No doubt he is very rich, and he spent something like 40 million dollars building a clock (I'm going to assume that was hyperbole from whoever had written that article but it might well be just a damn clock), but the OP is disingenuous, if Amazon's shares drop 30% so does his "wealth". Look at his actual revenue.

It's pointless to point at one person as being too rich, the issue is the tax code, so it's a systemic issue. Bezos can't be expected to gift the US government money. Fix the tax code.
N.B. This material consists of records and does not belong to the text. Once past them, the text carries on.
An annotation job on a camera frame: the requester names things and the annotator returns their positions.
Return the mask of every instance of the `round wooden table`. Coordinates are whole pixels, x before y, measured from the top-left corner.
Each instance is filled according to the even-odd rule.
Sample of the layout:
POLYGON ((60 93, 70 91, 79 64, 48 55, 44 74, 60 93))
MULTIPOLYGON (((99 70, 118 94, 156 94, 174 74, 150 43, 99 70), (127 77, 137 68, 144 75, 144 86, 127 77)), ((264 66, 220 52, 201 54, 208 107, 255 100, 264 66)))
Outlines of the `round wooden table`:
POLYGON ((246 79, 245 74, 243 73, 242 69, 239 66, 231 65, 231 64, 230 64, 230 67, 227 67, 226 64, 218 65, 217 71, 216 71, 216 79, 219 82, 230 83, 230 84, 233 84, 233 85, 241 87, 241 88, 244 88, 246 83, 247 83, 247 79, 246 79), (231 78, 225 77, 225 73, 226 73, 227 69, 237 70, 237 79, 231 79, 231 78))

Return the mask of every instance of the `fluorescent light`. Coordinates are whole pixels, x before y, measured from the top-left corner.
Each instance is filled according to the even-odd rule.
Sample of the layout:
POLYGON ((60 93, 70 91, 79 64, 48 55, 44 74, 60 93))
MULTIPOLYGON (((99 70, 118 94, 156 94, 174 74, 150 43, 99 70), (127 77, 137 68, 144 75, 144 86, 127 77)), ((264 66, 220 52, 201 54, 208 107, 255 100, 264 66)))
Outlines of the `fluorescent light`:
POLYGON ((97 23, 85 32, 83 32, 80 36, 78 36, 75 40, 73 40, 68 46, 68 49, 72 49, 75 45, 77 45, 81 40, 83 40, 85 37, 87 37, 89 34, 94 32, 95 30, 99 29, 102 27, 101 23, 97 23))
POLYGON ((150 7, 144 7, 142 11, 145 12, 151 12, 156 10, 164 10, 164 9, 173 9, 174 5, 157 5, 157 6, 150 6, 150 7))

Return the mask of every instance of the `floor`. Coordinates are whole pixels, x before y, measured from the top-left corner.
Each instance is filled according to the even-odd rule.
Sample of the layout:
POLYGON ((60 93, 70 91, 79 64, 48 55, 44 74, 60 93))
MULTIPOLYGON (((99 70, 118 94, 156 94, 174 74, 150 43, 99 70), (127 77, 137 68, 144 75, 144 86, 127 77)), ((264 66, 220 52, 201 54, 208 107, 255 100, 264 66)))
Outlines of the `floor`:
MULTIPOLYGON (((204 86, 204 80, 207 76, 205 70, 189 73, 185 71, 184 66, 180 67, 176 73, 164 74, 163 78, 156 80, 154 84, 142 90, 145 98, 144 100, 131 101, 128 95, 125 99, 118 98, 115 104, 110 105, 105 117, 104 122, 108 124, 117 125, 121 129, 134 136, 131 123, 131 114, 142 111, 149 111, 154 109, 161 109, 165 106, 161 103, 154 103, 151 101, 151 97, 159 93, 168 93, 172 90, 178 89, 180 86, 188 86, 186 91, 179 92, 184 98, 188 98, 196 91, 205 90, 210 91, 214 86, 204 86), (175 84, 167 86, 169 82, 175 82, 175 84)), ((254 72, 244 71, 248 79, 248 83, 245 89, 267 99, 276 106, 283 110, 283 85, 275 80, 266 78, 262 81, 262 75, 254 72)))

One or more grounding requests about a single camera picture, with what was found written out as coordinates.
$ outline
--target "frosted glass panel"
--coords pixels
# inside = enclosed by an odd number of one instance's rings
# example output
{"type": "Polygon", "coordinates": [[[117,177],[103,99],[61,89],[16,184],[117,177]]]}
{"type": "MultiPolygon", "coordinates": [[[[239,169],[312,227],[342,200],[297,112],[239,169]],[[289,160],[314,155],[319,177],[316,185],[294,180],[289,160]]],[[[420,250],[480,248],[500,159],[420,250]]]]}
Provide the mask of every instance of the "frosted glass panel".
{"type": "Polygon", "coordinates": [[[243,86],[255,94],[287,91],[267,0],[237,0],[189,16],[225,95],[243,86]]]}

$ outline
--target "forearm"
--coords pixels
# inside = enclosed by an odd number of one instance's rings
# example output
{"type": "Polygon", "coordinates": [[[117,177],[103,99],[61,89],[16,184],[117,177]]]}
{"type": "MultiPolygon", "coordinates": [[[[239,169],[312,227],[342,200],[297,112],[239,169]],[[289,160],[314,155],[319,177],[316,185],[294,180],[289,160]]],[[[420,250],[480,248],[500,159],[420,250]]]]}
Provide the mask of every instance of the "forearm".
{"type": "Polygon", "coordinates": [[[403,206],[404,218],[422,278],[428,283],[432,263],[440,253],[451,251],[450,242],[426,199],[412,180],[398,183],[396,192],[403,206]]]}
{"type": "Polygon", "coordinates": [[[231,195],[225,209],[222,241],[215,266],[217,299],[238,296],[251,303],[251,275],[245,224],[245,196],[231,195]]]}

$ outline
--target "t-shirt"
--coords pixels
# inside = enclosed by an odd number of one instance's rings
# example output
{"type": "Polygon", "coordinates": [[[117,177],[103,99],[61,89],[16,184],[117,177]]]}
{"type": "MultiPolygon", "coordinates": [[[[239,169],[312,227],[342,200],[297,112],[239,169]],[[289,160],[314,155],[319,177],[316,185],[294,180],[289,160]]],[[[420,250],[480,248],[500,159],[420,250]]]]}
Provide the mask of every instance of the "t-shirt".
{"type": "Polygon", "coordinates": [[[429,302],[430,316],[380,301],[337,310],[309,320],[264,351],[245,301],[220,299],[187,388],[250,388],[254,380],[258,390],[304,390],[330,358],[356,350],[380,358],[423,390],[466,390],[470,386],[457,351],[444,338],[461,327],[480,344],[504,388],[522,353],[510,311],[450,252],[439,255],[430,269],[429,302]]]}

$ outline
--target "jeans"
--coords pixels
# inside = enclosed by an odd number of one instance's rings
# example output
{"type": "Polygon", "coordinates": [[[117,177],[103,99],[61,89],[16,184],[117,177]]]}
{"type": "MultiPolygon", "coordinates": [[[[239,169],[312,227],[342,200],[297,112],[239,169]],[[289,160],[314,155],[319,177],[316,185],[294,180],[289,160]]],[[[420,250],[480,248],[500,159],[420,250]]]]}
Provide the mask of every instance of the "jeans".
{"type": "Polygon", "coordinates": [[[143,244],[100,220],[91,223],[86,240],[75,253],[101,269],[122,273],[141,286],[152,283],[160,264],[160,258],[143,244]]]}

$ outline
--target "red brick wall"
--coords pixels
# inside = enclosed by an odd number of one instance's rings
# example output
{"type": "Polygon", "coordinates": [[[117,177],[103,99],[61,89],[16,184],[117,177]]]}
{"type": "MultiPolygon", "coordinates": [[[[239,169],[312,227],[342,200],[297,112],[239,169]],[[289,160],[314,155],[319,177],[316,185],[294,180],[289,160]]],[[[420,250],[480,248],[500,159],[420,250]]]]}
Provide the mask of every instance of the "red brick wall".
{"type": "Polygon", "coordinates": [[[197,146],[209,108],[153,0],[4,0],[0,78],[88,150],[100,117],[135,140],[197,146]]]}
And that's for every employee. IF we exclude the execs and upper management - who are already making crazy amounts of money with bonuses, etc - the salary raise increases. So much money and he doesn't use it to do good. Fuck Bezos

You would only save 49$ x the number of executives, which is probably very small. Might as well give everyone the same amount.
 

PeskyToaster

Member
Oct 27, 2017
15,328
Man rich people just don't get it. People do eventually get sick of this shit and then they get rowdy.
 

mrmoose

Member
Nov 13, 2017
21,502
Do people really think the money to pay workers comes or should come from the personal wealth of the founder and CEO of a publicly traded company? I'm not even sure how that would work if he wanted to donate that large of an amount to the company.
 

Jam

Member
Oct 25, 2017
7,075
A lot of these rich lists aren't entirely accurate, people like Bezos and Zuckerberg don't actually have a bank account with $150bn in them - the vast majority of their wealth is tied up in their ownership of Amazon/Facebook as well as investments and what not. Their actual monetary worth is still in the billions which is ridiculous within itself.
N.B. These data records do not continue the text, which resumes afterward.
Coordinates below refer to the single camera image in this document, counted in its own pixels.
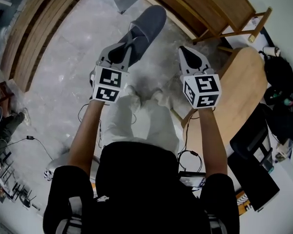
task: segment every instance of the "marble floor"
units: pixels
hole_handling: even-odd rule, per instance
[[[10,88],[16,94],[14,107],[28,108],[31,126],[22,123],[12,142],[27,135],[39,139],[53,158],[67,150],[79,126],[77,114],[88,103],[91,88],[88,75],[103,48],[116,43],[149,4],[138,0],[122,15],[102,0],[81,0],[62,23],[51,40],[35,74],[29,92],[21,93],[13,81]],[[219,42],[209,41],[193,46],[206,55],[214,69],[219,69],[228,56],[217,50]],[[173,101],[175,110],[184,117],[190,104],[182,94],[179,80],[177,49],[180,45],[192,46],[189,38],[170,20],[149,47],[140,62],[129,69],[130,83],[143,99],[150,97],[155,88],[162,88]],[[102,130],[105,127],[108,106],[102,113]],[[141,110],[132,128],[139,137],[145,137],[149,121]],[[174,119],[176,132],[182,138],[182,128]],[[25,140],[10,146],[14,168],[18,176],[37,195],[33,203],[46,207],[50,182],[43,172],[50,158],[37,141]]]

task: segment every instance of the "white cube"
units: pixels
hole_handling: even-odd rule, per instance
[[[193,108],[215,107],[221,96],[219,76],[185,76],[183,91]]]
[[[92,98],[115,103],[125,87],[127,77],[127,72],[96,66]]]

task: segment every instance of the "white pants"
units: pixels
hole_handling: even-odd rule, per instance
[[[165,150],[178,153],[179,139],[176,135],[174,124],[167,107],[159,106],[157,101],[148,100],[144,107],[150,117],[150,129],[146,139],[133,135],[131,129],[131,107],[137,103],[137,96],[124,96],[111,104],[108,112],[106,130],[102,142],[106,146],[117,141],[132,141],[151,144]]]

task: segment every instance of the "dark pants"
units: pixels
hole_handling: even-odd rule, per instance
[[[7,143],[10,142],[12,134],[23,122],[25,115],[21,112],[16,116],[4,118],[0,124],[0,154],[4,151]]]

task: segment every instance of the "black t-shirt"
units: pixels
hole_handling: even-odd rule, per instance
[[[176,156],[159,147],[115,142],[102,151],[93,198],[89,177],[74,166],[59,167],[44,214],[46,234],[108,231],[182,231],[239,233],[239,214],[232,180],[207,178],[200,199],[178,180]]]

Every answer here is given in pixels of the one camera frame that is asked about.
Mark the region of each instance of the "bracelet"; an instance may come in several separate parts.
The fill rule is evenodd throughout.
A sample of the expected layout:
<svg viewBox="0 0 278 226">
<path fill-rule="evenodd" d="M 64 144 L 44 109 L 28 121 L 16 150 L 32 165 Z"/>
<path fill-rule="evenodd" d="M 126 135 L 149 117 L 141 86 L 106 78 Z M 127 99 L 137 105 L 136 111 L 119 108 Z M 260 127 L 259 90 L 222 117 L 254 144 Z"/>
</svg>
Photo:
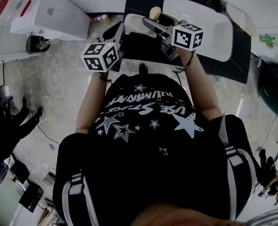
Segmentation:
<svg viewBox="0 0 278 226">
<path fill-rule="evenodd" d="M 100 73 L 100 79 L 106 83 L 111 83 L 112 84 L 112 81 L 107 79 L 103 73 Z"/>
<path fill-rule="evenodd" d="M 186 69 L 190 66 L 190 64 L 191 64 L 191 62 L 192 62 L 193 57 L 195 56 L 195 54 L 196 54 L 196 50 L 193 51 L 191 58 L 189 59 L 188 63 L 186 64 L 186 66 L 184 66 L 183 69 L 180 69 L 180 70 L 173 70 L 173 72 L 174 72 L 174 73 L 181 73 L 181 72 L 183 72 L 184 70 L 186 70 Z"/>
</svg>

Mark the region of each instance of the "person standing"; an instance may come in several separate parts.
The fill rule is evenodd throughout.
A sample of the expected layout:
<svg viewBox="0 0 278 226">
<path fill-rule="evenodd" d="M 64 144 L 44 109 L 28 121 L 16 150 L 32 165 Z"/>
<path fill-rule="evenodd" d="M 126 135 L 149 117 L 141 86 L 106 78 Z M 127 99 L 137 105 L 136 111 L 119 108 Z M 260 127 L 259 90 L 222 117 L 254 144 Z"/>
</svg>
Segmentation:
<svg viewBox="0 0 278 226">
<path fill-rule="evenodd" d="M 23 97 L 23 107 L 17 115 L 7 116 L 0 121 L 0 171 L 3 161 L 10 156 L 18 142 L 29 135 L 44 116 L 44 109 L 39 107 L 36 114 L 21 125 L 31 112 L 29 101 Z"/>
<path fill-rule="evenodd" d="M 278 204 L 278 171 L 274 159 L 270 156 L 266 160 L 266 151 L 263 148 L 258 149 L 260 164 L 255 162 L 256 174 L 258 182 L 263 186 L 263 190 L 258 194 L 259 197 L 264 196 L 265 192 L 268 191 L 269 196 L 276 196 L 276 203 Z"/>
</svg>

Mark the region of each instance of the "black countertop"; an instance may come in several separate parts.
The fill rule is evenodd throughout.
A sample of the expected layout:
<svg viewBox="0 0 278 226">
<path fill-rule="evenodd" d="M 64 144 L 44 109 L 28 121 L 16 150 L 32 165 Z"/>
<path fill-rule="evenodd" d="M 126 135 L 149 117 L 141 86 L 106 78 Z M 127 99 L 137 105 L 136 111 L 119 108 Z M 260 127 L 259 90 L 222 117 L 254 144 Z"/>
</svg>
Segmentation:
<svg viewBox="0 0 278 226">
<path fill-rule="evenodd" d="M 191 0 L 202 5 L 215 9 L 221 8 L 217 0 Z M 129 13 L 140 14 L 149 17 L 149 11 L 153 7 L 160 7 L 163 10 L 164 0 L 127 0 L 124 17 Z M 206 73 L 223 76 L 235 81 L 246 84 L 250 52 L 251 37 L 248 36 L 235 23 L 233 25 L 233 48 L 230 59 L 220 62 L 202 55 L 199 60 Z M 170 61 L 161 51 L 161 37 L 151 38 L 146 35 L 130 33 L 122 36 L 120 50 L 123 51 L 124 58 L 153 61 L 164 64 L 180 65 L 179 57 Z"/>
</svg>

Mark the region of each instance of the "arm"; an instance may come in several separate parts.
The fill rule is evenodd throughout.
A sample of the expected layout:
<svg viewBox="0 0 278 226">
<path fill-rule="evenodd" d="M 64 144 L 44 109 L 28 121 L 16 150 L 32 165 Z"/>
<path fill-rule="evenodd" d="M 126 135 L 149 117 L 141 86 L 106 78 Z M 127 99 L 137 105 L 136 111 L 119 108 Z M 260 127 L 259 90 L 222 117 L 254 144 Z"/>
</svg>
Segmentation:
<svg viewBox="0 0 278 226">
<path fill-rule="evenodd" d="M 277 182 L 278 181 L 278 176 L 275 176 L 271 181 L 270 183 L 266 186 L 266 188 L 269 188 L 273 183 Z"/>
<path fill-rule="evenodd" d="M 192 53 L 176 47 L 183 66 L 186 66 Z M 206 72 L 197 55 L 194 56 L 189 68 L 185 70 L 194 106 L 210 121 L 222 116 L 218 99 Z"/>
<path fill-rule="evenodd" d="M 99 73 L 94 73 L 82 101 L 76 122 L 76 133 L 89 131 L 91 125 L 96 120 L 103 105 L 107 83 L 100 79 Z"/>
</svg>

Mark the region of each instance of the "white cabinet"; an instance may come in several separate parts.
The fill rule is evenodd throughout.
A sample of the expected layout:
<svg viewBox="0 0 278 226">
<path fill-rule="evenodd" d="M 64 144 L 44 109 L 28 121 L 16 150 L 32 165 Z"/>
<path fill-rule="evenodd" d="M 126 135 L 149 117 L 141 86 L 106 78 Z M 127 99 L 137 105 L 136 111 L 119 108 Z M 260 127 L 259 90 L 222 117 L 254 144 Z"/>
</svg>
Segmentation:
<svg viewBox="0 0 278 226">
<path fill-rule="evenodd" d="M 0 25 L 0 64 L 40 56 L 41 53 L 28 54 L 26 50 L 27 36 L 10 33 L 10 24 Z"/>
<path fill-rule="evenodd" d="M 11 24 L 12 33 L 46 39 L 86 40 L 90 17 L 68 0 L 36 0 L 30 11 Z"/>
</svg>
However it is still extremely critical of company practices of how worth doesn't trickle down to the workers and is tied within the board's profiteering. Amazon should absolutely pay their workers better - or at the very least let them have basic fucking human rights at workplaces and improve conditions. People are working their fingers to the bone for the sake of Amazon and deserve better monetary reward, working conditions and benefit packages.
 

Deleted member 12379

User requested account closure
Banned
Oct 27, 2017
1,999
Everything's been getting funneled to the top in slow motion and we've gotten to the point where we actively hate on the systems built to protect us from this bs. We've demonized workers unions to the point of extinction and then wonder why people are pissing in bottles or getting screwed out of rightful worker's comp from legitimate on-the-job injuries. Who knew it's actually much more economical to just shit on people instead while being fully legal in the eyes of the law. That's what leads to "that's just business", "that's just being smart, if they won't someone else will...". This has to be reigned in from a policy level or it leads to the company itself writing that policy.
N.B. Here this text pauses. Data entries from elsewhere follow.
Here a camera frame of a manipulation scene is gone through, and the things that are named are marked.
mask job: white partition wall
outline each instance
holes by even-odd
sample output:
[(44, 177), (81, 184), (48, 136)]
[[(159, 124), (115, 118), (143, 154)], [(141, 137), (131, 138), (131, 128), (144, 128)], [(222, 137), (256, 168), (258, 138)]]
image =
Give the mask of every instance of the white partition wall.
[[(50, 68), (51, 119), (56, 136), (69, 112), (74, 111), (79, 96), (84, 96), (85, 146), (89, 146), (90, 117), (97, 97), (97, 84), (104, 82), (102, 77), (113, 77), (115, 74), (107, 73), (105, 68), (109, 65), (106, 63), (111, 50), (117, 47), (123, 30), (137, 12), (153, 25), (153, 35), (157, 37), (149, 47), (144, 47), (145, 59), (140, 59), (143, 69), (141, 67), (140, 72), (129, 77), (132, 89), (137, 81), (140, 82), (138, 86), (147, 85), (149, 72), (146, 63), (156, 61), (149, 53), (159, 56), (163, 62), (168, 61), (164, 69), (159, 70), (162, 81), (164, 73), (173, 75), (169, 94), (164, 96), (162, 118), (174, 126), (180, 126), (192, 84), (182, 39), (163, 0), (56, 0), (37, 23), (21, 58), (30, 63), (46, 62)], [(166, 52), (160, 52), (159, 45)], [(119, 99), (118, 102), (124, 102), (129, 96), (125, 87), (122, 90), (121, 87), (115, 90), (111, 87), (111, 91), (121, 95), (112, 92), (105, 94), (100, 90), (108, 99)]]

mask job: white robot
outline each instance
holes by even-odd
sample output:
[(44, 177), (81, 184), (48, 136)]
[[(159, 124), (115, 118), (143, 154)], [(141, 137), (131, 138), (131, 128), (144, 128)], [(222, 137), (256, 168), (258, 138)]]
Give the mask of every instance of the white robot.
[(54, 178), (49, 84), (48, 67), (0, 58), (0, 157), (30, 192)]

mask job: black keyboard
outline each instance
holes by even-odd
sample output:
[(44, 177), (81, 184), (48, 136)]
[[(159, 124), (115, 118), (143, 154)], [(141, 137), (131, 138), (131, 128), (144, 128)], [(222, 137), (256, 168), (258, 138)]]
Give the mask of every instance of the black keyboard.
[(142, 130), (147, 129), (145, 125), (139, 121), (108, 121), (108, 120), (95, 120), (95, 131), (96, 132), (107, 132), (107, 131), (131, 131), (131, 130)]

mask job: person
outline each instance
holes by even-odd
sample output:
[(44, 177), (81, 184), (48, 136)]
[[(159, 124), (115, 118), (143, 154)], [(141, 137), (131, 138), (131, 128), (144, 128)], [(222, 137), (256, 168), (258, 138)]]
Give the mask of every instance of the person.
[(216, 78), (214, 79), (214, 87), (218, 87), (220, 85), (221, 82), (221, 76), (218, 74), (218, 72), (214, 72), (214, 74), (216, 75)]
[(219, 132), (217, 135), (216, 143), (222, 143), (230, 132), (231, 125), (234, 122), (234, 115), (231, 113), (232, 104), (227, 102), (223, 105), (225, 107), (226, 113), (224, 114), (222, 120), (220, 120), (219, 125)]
I also saw this in the article I thought kinda summed it all up.
Bezos has argued that there is not enough philanthropic need on earth for him to spend his billions on. (The Amazon founder, unlike Gates or Zuckerberg, has given away only a tiny fraction of his fortune.) "The only way that I can see to deploy this much financial resource is by converting my Amazon winnings into space travel," he said this spring. "I am going to use my financial lottery winnings from Amazon to fund that."

Bezos is like, thanks for the 150 'billies I'm fuckin outta here. If you think you're getting a golden ticket to the Amazon Jupiter Space Station you better start saving your pennies.